In the 1970s, Perkins’s research brought him to CERN, where his work with the Gargamelle bubble chamber contributed to the 1973 discovery of neutral currents, a seminal contribution to the field. He realised that combining neutrino and electron-scattering data established that both were scattering from quarks inside the nucleon. He was also an early supporter of quantum chromodynamics, the theory that describes the interactions between the quarks.

As the 1970s progressed, Perkins became increasingly interested in proton decay experiments, and was a leading advocate of the Soudan-II experiment in the United States. Although Soudan-II never saw evidence of proton decay, the experiment made important contributions to advancing the field of neutrino physics.

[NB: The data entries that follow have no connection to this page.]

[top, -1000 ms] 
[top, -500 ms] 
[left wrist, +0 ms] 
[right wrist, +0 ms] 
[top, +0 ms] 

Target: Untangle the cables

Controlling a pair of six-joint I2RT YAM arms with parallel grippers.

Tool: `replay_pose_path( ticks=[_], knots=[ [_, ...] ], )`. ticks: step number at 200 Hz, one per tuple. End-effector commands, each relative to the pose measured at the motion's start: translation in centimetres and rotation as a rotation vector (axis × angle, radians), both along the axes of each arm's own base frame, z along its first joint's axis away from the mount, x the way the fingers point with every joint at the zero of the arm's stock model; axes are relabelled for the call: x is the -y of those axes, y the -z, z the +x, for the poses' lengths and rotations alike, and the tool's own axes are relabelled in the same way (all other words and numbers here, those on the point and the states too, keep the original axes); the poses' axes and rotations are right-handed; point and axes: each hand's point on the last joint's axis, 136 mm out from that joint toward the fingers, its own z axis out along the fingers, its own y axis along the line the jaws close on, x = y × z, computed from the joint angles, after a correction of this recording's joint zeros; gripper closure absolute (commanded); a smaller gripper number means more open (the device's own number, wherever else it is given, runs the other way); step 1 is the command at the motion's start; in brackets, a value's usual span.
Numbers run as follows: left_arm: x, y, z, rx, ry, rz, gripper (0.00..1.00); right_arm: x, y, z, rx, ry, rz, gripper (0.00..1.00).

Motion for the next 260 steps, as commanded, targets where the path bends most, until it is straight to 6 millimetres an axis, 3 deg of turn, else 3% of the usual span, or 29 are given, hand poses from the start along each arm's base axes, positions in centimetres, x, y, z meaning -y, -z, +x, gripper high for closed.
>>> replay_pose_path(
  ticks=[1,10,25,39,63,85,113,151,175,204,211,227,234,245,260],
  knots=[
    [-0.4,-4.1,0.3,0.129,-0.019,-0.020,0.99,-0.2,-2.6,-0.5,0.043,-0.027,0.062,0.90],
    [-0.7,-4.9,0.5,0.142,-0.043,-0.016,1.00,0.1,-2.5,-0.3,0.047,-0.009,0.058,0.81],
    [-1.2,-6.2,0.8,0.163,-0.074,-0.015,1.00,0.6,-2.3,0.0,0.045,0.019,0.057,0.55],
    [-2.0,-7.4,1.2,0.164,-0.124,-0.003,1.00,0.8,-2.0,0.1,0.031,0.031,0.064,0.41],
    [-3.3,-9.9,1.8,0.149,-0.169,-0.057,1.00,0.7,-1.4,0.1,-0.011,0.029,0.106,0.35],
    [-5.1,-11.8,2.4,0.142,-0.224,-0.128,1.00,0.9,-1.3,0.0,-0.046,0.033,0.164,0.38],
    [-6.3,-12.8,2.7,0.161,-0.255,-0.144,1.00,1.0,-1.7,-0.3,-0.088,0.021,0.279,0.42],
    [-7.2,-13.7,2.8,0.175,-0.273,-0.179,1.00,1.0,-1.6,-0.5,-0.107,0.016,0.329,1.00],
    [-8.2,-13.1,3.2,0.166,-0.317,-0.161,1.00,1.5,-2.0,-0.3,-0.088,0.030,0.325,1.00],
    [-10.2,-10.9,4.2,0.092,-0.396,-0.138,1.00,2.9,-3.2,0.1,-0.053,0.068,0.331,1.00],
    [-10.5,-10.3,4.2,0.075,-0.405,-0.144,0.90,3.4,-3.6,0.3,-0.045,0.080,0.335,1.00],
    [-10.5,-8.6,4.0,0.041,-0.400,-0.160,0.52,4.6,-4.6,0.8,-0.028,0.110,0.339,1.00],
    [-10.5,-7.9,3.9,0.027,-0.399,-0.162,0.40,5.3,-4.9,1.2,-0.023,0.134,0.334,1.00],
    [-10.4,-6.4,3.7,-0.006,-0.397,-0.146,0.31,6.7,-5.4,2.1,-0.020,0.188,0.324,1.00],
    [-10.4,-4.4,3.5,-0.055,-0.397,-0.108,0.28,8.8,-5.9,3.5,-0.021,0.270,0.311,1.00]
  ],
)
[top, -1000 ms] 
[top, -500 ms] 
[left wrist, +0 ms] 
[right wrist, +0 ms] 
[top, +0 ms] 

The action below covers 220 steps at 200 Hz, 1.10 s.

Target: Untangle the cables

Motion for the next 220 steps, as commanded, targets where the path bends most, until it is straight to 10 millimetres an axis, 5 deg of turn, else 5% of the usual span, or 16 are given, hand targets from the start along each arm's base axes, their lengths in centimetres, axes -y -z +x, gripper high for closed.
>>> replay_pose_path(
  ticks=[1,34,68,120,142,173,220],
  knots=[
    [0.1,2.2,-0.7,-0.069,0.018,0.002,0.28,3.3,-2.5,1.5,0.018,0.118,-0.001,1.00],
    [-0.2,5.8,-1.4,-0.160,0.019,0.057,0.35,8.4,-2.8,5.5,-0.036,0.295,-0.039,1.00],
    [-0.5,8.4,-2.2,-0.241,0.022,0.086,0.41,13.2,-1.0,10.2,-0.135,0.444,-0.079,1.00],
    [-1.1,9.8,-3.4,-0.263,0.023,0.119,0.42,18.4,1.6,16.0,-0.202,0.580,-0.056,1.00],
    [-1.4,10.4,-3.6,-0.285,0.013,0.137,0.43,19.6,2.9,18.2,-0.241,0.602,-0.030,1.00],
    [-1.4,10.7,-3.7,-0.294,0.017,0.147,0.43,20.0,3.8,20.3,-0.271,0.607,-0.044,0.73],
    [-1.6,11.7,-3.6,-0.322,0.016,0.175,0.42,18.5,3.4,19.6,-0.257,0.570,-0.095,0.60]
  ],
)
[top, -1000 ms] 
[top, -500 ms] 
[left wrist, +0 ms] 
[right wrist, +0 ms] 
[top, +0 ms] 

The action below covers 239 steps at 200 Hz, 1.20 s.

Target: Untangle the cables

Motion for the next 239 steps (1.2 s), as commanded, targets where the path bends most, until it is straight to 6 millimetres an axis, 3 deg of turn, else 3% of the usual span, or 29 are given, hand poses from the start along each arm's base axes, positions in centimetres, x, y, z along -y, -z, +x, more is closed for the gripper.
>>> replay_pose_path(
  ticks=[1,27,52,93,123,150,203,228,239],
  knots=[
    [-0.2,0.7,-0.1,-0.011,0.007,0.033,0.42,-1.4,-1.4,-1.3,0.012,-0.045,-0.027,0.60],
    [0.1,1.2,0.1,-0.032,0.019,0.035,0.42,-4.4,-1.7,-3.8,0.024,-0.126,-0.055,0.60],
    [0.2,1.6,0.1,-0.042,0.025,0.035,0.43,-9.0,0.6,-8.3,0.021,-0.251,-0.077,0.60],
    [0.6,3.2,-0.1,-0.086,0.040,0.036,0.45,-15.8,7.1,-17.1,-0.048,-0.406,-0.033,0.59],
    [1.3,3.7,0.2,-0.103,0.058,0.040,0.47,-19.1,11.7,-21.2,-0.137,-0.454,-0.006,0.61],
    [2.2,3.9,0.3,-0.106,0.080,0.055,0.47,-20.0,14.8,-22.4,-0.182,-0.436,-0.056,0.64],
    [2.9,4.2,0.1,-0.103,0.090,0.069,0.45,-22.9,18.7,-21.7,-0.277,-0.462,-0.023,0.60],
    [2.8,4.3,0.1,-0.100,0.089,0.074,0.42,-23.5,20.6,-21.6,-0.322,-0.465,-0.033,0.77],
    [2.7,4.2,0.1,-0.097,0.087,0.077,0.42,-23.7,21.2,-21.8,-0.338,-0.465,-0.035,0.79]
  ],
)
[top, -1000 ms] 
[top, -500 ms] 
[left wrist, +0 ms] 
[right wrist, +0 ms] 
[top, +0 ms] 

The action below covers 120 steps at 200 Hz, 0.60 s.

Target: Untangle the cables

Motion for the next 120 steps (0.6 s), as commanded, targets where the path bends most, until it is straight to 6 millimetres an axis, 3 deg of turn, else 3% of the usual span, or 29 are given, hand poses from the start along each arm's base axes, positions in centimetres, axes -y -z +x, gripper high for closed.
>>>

Over his long career, Perkins’s brilliance benefitted generations of physics students, many of whom were drawn to particle physics through his “Introduction to High Energy Physics”, a text book based on his undergraduate lectures first published in 1972. Besides his experimental and theoretical contributions to the field, Perkins was also active in the governance of particle physics, having chaired both the Nuclear Physics Board of the UK’s Science and Engineering Research Council and CERN’s Scientific Policy Committee. A charismatic and influential figure, his wisdom, delivered in a northern English accent and accompanied by his distinctive laugh, will be greatly missed by his many friends and colleagues.